§ **GOAL OF THE EXERCISE**
Using the data below, work out how many lines contain "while", and report only that number.

§ **LISTED RECORDS**

====

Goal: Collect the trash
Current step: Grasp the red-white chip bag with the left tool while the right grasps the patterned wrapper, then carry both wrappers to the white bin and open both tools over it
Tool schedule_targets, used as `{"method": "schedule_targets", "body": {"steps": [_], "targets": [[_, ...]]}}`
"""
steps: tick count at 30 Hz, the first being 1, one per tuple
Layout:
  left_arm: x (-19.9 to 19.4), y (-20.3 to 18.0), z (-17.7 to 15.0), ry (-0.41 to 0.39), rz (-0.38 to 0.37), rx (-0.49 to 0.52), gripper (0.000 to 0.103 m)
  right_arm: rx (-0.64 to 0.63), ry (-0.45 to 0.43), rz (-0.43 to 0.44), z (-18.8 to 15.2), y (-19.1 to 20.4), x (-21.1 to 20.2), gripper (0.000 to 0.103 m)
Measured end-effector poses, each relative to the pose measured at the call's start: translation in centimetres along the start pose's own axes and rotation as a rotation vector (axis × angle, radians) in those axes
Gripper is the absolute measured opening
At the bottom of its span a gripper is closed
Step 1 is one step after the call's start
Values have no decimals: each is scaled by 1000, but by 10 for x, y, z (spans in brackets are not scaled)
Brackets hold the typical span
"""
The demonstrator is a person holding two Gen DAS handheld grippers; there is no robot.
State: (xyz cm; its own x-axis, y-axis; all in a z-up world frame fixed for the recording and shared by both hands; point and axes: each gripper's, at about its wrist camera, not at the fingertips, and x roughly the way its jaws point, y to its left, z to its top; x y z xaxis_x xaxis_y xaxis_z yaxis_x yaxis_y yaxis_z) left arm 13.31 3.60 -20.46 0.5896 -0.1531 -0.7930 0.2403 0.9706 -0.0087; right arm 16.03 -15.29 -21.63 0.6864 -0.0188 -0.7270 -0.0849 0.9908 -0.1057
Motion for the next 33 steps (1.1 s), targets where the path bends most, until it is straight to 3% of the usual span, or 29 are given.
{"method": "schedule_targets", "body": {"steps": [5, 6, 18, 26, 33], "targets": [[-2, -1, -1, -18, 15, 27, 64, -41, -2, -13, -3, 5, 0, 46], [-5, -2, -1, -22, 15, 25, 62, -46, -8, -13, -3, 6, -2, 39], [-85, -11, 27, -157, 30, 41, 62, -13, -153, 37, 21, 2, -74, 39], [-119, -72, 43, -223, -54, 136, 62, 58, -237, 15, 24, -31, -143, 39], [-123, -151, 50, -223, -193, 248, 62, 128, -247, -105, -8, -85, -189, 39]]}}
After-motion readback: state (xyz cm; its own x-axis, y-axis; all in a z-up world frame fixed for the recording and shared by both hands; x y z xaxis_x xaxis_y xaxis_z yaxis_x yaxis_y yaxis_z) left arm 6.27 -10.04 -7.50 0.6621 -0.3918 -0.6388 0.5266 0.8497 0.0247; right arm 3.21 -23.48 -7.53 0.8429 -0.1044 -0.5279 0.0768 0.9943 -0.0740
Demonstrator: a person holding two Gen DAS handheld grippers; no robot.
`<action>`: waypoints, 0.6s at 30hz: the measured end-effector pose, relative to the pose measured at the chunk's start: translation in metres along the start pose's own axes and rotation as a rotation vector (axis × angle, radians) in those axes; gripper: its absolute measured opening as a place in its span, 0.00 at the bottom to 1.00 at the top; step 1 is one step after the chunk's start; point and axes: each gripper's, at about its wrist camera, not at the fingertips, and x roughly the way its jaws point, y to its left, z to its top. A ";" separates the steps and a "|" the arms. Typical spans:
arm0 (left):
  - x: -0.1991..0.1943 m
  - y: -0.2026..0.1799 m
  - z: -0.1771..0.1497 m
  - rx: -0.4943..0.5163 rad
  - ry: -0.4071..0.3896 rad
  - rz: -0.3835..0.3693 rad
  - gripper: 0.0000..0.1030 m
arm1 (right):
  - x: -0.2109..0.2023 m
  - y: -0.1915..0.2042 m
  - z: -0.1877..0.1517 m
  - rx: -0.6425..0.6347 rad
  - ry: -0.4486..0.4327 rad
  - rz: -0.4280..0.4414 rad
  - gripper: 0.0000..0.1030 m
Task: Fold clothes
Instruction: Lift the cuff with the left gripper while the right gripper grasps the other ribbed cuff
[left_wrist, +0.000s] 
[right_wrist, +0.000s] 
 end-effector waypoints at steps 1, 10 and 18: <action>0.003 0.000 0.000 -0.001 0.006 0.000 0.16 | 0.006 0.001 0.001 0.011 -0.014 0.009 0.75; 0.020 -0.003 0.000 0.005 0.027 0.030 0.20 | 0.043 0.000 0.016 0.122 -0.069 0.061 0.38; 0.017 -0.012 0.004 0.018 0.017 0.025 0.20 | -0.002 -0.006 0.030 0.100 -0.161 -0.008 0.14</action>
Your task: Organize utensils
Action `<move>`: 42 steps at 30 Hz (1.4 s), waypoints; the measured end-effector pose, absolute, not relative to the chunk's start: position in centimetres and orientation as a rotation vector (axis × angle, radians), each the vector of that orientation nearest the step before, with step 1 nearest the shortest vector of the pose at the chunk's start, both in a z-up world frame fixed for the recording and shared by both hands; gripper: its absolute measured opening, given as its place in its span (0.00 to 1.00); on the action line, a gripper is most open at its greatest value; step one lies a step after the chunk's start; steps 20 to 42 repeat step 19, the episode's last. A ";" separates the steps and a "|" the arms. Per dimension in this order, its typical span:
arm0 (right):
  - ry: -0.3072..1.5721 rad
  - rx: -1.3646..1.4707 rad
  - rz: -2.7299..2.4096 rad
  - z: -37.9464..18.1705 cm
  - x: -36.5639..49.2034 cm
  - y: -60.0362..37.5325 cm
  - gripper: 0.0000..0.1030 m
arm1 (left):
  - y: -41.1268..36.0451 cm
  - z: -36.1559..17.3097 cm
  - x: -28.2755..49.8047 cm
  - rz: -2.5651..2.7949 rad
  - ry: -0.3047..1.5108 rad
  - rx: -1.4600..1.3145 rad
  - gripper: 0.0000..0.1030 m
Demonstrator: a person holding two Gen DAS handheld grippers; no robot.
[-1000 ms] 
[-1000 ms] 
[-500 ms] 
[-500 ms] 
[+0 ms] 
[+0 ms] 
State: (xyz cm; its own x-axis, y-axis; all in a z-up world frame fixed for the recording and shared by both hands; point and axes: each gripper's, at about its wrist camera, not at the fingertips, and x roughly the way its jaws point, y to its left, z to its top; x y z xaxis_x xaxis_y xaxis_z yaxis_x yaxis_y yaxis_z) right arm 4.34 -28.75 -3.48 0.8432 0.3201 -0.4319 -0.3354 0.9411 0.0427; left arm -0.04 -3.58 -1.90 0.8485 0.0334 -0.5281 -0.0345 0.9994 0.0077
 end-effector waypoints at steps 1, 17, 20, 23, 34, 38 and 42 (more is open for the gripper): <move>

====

§ **RESULT BELOW**
2